环顾四周,茂密的树林如涛阵阵,宛若仙境,不禁让人感到一丝惬意,弛香似乎想到了什么,微笑着说:“小子,我且问你,你叫什么,现在要去做什么,我没耽误你的时间吧?”。
东方戍笑道:“我姓东方,名戍,这次受人所托去一个地方送东西”。
女子似乎嗅到什么,坐起身伸手摆在东方戍面前道:“身上藏了什么东西,拿出来看看”。
东方戍见这女子也非坏人,于是将孟戎所托的木匣子交给了她,只见她将匣子放在鼻边轻轻一嗅,又前后翻看了一下,当见到“伏弘”二字的时候,立时皱起了眉头,道:“谁给你的东西??!”。
东方戍立刻警惕起来,缓缓的说:“一个至交所托私密之物,恕不能相告”。
弛香仙子嫣然一笑,将匣子归还东方戍,道:“呵呵,我向来不过问洪荒四帝之间的事,也不想过问,但是我告诉你,你手中之物绝非善类,但是人各有命,你好自为之吧”。
东方戍听的满腹狐疑,根本听不懂她在说什么,于是将匣子收好,问道:“姐姐此话怎讲,可否告知一二?”。
弛香睥睨的瞧了一眼东方戍,微微的摇头道:“男子汉大丈夫,凡事当靠自己,而且我说了不会过问他们的事,自然不会告诉你,要不是看在你与万战有些许相似之处,就凭你今日看到我洗澡这一件事,就要了你的小命”。
东方戍连连称是,不再追问,时候不早了,弛香仙子将随身携带的一个小瓶交给东方戍,道:“小子,今日碰见你弛香姐姐,算你的福气,这瓶中有三颗药丸,专治内伤,只需吃下一粒,快则半天,迟则数日,便会痊愈”,说完双脚一踮,竟腾空一丈余,正好骑在湖边那白马上,东方戍看得发呆,竟忘了道谢,那弛香仙子看了看东方戍,拨转马头便要走,没走出几步,却又翻身回来。
东方戍猜想她有要事相告,于是快步上前去迎接,弛香仙子来到面前,脸颊上泛起红晕,柔声说道:“东方小子,你真是太像他了,若他日我再也寻不见他,便去找你,你会愿意娶我么?”。
东方戍心中知道,这女子情殇正浓,不忍心拒绝,于是微笑着点点头,道:“那,姐姐,你让我亲下,也好让我记得你”。

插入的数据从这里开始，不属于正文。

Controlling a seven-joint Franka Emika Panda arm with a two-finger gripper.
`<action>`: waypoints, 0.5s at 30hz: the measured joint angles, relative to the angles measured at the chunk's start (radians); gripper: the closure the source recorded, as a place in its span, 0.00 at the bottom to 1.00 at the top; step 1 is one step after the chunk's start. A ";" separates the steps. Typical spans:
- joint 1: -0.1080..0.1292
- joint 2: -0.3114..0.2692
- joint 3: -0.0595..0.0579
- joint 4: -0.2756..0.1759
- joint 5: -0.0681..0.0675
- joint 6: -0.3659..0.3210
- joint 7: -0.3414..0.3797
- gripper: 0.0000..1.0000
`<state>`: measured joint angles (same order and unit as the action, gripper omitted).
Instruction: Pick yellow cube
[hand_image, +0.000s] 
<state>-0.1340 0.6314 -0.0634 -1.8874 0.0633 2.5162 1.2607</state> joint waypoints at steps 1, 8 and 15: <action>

听到这,弛香目光一颤,竟没有发怒,只见她原地站立,双手相扣放在身前,东方戍缓缓靠近她的香肩,心砰砰作响,连自己都能听到,临近脸庞之时,香气更甚,弛香仙子贝齿轻轻咬了一下粉润欲滴的下唇,闭上眼睛。
东方戍再难忍耐,对着她脸颊一侧深深的亲吻下去,犹如电击一般,东方戍擦了擦嘴唇后退一步,只见那弛香仙子闭着眼久久不能平复,好一会儿,她睁开眼睛,骑上白马道:“东方戍,我记住你了,你可要好生活着,若有难处,可到苍雪城东南的天际山来找我”,说完头也不回的纵马而去。。。